**Aim of the task:**
Print the first line of the data below and every one after it, through the line containing "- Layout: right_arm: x", exactly as written.

(Dataset records)
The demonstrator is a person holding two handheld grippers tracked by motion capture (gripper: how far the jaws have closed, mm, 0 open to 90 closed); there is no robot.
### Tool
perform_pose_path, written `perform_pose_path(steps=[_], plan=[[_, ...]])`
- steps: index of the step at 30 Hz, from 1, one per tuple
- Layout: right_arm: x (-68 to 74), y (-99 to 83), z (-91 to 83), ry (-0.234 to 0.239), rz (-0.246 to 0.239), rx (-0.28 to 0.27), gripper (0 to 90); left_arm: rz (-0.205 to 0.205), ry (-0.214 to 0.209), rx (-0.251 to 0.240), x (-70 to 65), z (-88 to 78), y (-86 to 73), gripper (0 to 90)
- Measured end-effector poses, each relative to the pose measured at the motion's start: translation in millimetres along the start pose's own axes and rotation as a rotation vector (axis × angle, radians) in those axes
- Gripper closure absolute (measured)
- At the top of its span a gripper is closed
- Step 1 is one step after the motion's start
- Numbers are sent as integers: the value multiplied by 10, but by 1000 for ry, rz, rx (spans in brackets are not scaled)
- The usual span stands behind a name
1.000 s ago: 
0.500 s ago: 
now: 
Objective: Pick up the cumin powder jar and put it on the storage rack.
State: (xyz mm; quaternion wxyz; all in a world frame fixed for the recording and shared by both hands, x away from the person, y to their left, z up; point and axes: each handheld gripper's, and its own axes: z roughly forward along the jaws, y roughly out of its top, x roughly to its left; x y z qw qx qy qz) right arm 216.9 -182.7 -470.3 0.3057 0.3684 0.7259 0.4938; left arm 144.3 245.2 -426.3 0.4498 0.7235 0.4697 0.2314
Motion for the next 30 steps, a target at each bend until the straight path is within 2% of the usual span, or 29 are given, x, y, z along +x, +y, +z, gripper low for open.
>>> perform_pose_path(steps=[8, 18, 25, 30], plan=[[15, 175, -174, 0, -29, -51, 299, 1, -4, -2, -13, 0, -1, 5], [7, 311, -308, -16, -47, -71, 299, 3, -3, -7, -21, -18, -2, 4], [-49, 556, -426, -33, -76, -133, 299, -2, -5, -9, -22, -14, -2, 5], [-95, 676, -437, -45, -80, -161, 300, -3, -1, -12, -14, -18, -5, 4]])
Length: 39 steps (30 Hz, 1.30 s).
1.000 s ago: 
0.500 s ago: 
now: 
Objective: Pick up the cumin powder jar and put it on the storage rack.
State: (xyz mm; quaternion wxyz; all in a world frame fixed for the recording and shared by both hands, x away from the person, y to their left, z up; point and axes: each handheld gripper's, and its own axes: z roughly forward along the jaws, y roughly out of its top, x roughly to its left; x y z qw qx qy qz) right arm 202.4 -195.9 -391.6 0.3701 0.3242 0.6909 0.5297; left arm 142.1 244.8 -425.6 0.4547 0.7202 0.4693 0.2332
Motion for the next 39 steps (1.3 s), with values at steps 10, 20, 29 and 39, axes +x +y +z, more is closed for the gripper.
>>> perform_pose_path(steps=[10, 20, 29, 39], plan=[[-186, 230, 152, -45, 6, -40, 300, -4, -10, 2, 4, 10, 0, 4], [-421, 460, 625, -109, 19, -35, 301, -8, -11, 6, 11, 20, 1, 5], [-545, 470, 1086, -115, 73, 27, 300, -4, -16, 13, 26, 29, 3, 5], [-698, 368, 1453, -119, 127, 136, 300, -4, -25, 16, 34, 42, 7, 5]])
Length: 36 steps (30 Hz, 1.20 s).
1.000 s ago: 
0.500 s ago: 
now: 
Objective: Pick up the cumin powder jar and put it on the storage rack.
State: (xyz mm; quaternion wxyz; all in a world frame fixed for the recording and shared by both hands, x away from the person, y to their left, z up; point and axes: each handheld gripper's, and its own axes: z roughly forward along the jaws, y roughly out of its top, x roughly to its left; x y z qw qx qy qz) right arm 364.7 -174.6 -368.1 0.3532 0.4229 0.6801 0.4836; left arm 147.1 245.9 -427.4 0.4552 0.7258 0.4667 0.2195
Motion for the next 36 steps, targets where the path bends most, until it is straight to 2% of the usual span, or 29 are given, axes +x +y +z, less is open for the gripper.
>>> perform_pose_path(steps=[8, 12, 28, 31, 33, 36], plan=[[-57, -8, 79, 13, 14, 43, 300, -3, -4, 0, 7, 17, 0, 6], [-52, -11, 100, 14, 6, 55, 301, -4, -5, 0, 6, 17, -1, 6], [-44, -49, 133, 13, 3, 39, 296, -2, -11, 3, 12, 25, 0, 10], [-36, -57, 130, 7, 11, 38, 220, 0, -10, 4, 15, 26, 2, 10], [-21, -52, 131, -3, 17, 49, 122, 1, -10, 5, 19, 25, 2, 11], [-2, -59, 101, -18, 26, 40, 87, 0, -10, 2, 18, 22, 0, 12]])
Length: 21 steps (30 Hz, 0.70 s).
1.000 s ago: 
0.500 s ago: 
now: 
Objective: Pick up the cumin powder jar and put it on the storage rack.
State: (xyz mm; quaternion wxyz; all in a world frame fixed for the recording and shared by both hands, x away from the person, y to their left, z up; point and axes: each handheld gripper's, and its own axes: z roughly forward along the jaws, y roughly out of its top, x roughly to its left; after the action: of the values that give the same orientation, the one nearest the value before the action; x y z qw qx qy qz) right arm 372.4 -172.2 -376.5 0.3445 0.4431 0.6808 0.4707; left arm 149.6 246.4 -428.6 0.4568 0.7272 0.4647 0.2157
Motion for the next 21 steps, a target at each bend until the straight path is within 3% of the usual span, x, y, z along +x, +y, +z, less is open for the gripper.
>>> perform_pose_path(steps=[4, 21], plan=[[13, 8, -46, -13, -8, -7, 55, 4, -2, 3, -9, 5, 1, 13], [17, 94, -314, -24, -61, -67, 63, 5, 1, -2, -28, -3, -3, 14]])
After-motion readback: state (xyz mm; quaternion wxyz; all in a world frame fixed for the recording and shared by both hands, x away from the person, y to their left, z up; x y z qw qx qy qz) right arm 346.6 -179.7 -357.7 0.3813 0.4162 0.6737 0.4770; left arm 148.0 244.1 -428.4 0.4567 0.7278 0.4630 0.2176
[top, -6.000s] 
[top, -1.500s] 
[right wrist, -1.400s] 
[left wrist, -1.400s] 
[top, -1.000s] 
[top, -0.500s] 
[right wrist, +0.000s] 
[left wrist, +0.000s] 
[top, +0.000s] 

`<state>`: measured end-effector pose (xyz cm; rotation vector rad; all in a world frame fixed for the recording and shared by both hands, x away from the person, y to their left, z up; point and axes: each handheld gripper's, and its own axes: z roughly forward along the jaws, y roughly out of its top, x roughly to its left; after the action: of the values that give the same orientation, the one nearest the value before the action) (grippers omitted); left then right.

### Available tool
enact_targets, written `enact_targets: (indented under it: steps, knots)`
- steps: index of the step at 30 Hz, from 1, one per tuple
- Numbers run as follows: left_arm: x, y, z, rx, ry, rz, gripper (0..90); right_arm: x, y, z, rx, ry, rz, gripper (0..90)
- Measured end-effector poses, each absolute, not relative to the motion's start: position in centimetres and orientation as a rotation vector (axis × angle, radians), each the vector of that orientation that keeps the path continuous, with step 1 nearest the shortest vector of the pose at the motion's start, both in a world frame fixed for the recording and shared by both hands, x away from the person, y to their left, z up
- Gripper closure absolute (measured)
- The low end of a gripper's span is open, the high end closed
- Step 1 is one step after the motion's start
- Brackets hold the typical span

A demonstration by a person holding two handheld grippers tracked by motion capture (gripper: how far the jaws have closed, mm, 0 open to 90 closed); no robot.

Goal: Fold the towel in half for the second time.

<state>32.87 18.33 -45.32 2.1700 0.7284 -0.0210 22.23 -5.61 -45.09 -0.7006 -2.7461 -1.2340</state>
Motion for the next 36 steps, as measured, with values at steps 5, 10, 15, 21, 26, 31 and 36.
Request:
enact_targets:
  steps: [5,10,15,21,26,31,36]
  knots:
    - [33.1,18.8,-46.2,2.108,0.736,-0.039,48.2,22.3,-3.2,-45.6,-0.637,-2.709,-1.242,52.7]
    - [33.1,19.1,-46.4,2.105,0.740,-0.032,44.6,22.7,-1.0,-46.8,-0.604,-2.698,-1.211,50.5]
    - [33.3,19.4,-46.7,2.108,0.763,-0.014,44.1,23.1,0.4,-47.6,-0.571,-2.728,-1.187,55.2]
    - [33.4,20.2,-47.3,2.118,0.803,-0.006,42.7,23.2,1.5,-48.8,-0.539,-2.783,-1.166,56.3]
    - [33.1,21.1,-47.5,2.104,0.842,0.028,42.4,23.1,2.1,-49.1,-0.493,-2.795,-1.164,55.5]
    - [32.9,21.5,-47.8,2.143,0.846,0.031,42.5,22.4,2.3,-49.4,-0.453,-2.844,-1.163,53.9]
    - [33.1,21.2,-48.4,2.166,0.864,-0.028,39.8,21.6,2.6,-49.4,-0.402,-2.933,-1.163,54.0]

**Response to the task:**
The demonstrator is a person holding two handheld grippers tracked by motion capture (gripper: how far the jaws have closed, mm, 0 open to 90 closed); there is no robot.
### Tool
perform_pose_path, written `perform_pose_path(steps=[_], plan=[[_, ...]])`
- steps: index of the step at 30 Hz, from 1, one per tuple
- Layout: right_arm: x (-68 to 74), y (-99 to 83), z (-91 to 83), ry (-0.234 to 0.239), rz (-0.246 to 0.239), rx (-0.28 to 0.27), gripper (0 to 90); left_arm: rz (-0.205 to 0.205), ry (-0.214 to 0.209), rx (-0.251 to 0.240), x (-70 to 65), z (-88 to 78), y (-86 to 73), gripper (0 to 90)

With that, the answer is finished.